# Problem details
Could you write out the listing below exactly as it stands, leaving out the pictures?

# Material provided

++++++++++++++++++++

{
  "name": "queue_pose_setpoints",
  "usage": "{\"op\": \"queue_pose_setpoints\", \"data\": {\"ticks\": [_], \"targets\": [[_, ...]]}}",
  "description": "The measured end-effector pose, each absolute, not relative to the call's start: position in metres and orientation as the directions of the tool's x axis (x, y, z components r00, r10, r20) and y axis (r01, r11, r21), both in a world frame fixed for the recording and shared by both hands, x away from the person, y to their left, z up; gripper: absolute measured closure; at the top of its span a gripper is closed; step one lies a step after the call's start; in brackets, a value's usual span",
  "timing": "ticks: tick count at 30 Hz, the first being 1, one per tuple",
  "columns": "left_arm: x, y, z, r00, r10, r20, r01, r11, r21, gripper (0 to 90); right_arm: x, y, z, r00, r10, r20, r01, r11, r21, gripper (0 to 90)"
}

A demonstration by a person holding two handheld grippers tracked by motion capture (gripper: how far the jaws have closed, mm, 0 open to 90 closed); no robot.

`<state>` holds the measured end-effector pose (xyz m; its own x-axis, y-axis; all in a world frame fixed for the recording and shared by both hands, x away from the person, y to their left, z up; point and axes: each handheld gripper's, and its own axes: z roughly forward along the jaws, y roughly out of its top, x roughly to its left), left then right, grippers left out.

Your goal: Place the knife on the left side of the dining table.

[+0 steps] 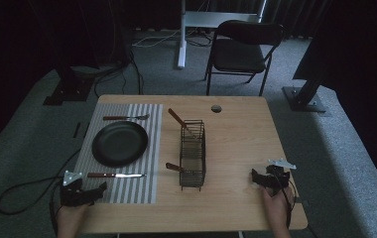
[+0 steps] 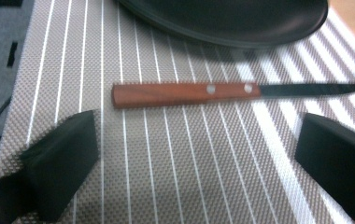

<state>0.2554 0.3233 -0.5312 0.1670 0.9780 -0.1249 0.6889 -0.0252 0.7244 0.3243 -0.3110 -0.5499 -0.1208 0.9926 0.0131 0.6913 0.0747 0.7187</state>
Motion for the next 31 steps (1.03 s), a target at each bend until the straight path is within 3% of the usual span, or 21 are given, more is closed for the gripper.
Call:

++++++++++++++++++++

# Exercise solution
{
  "name": "queue_pose_setpoints",
  "usage": "{\"op\": \"queue_pose_setpoints\", \"data\": {\"ticks\": [_], \"targets\": [[_, ...]]}}",
  "description": "The measured end-effector pose, each absolute, not relative to the call's start: position in metres and orientation as the directions of the tool's x axis (x, y, z components r00, r10, r20) and y axis (r01, r11, r21), both in a world frame fixed for the recording and shared by both hands, x away from the person, y to their left, z up; gripper: absolute measured closure; at the top of its span a gripper is closed; step one lies a step after the call's start; in brackets, a value's usual span",
  "timing": "ticks: tick count at 30 Hz, the first being 1, one per tuple",
  "columns": "left_arm: x, y, z, r00, r10, r20, r01, r11, r21, gripper (0 to 90); right_arm: x, y, z, r00, r10, r20, r01, r11, r21, gripper (0 to 90)"
}

A demonstration by a person holding two handheld grippers tracked by motion capture (gripper: how far the jaws have closed, mm, 0 open to 90 closed); no robot.

`<state>` holds the measured end-effector pose (xyz m; its own x-axis, y-axis; all in a world frame fixed for the recording and shared by both hands, x away from the person, y to their left, z up; point and axes: each handheld gripper's, and its own axes: z roughly forward along the jaws, y roughly out of its top, x roughly to its left), left then right, grippers left out.

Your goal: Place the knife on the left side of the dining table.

[+0 steps] 
[+0 steps] 

<state>0.2554 0.3233 -0.5312 0.1670 0.9780 -0.1249 0.6889 -0.0252 0.7244 0.3243 -0.3110 -0.5499 -0.1208 0.9926 0.0131 0.6913 0.0747 0.7187</state>
Motion for the next 31 steps (1.03 s), a target at each bend until the straight path is within 3% of the usual span, or 21 are given, more is closed for the gripper.
Call:

The response is now finished.